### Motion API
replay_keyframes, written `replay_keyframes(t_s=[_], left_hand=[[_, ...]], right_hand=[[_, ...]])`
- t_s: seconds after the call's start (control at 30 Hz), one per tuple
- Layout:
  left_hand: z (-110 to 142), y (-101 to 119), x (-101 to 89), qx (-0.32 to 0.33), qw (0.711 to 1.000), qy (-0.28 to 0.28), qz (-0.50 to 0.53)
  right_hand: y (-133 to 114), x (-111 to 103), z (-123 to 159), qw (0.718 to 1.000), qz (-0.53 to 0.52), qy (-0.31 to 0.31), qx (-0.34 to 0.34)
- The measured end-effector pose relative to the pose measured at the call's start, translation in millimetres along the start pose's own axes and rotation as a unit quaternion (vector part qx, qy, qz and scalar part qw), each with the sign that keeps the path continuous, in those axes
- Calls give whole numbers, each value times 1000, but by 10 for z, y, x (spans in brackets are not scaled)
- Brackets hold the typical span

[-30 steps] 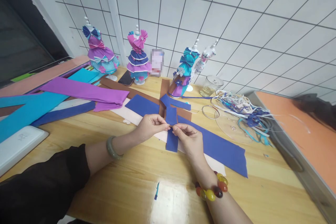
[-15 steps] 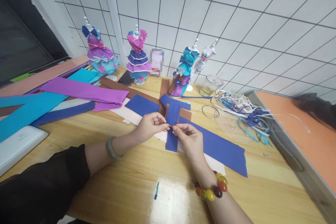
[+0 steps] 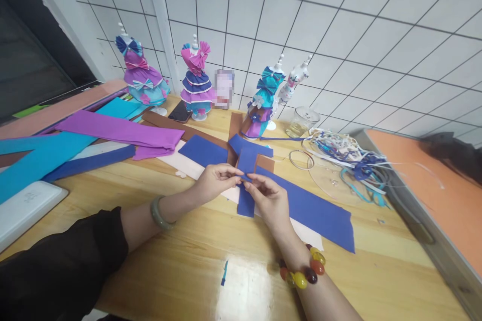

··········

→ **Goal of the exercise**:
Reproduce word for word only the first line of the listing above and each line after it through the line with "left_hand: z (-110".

→ **Written answer**:
### Motion API
replay_keyframes, written `replay_keyframes(t_s=[_], left_hand=[[_, ...]], right_hand=[[_, ...]])`
- t_s: seconds after the call's start (control at 30 Hz), one per tuple
- Layout:
  left_hand: z (-110 to 142), y (-101 to 119), x (-101 to 89), qx (-0.32 to 0.33), qw (0.711 to 1.000), qy (-0.28 to 0.28), qz (-0.50 to 0.53)

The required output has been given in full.